DATASET CONTENT:
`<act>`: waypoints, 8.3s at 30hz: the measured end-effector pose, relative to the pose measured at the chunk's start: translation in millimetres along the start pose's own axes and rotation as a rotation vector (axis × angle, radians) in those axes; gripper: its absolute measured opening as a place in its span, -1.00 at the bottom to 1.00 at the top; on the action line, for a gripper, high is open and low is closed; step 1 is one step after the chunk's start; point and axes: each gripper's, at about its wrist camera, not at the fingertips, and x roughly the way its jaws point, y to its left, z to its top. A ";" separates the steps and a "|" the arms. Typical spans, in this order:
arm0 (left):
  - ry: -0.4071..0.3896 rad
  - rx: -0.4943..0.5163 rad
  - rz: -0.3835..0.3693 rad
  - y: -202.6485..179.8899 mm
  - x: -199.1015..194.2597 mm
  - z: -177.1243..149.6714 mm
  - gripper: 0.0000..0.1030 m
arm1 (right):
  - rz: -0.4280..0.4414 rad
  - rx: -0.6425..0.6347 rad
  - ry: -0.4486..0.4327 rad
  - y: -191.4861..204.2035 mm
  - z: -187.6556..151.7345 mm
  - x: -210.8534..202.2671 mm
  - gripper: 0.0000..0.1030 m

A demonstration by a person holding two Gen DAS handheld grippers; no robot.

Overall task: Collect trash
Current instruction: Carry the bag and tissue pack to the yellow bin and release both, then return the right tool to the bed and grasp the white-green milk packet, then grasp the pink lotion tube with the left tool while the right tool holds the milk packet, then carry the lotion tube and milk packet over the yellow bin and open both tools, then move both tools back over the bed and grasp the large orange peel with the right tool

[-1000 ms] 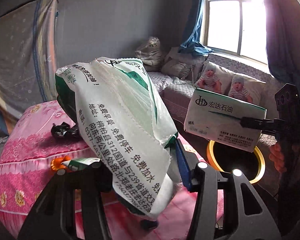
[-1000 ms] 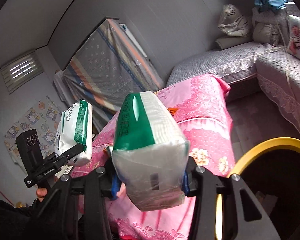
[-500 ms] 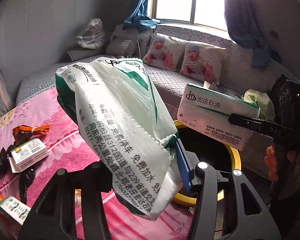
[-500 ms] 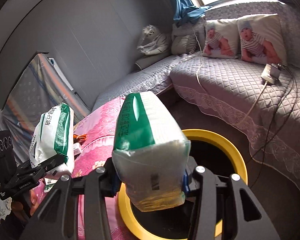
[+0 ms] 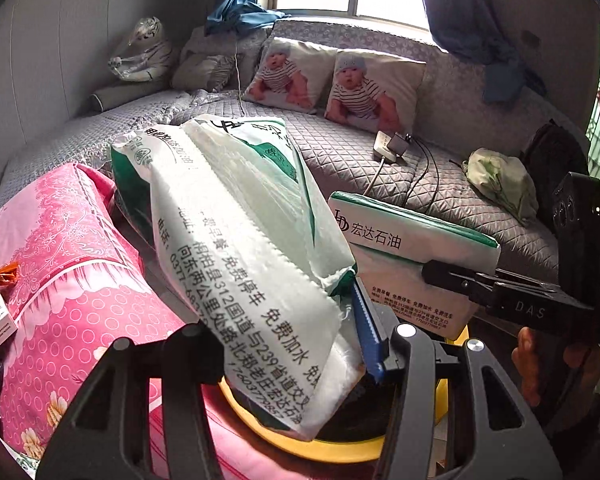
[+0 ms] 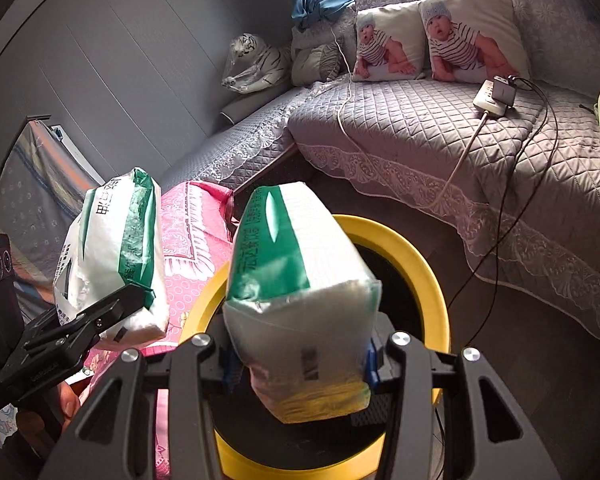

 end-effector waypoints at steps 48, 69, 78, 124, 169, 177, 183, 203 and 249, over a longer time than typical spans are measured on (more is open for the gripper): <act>-0.449 -0.575 0.751 201.5 -364.8 -210.9 0.84 | 0.644 -1.034 0.390 424.8 -127.0 69.6 0.60; -0.158 -0.491 0.466 203.6 -282.5 -226.6 0.84 | 0.578 -0.860 0.776 456.5 -138.5 180.5 0.17; -0.018 -0.365 0.341 168.5 -230.0 -207.1 0.84 | 0.723 -0.749 0.614 423.0 -90.9 116.2 0.16; -0.050 -0.301 0.449 150.2 -243.5 -175.5 0.73 | 0.699 -0.462 0.395 271.5 -40.0 28.6 0.17; -0.267 -0.016 0.359 43.7 -200.8 -31.0 -0.25 | 0.526 -0.219 0.164 145.5 0.6 1.5 0.17; -0.263 0.052 0.288 9.4 -167.5 -9.6 -0.24 | 0.401 -0.108 0.088 84.1 8.1 0.9 0.17; -0.250 0.073 0.240 -4.2 -145.4 1.9 -0.24 | 0.280 -0.050 0.032 48.7 9.2 1.5 0.17; -0.066 -0.023 0.105 3.1 -24.6 20.8 -0.24 | 0.027 0.115 0.017 -9.9 7.9 22.0 0.45; -0.227 -0.601 0.710 285.3 -300.5 -208.1 0.84 | 0.522 -0.988 0.373 440.8 -180.5 115.1 0.32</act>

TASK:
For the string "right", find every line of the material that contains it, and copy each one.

RESPONSE BOX:
arm1 (right):
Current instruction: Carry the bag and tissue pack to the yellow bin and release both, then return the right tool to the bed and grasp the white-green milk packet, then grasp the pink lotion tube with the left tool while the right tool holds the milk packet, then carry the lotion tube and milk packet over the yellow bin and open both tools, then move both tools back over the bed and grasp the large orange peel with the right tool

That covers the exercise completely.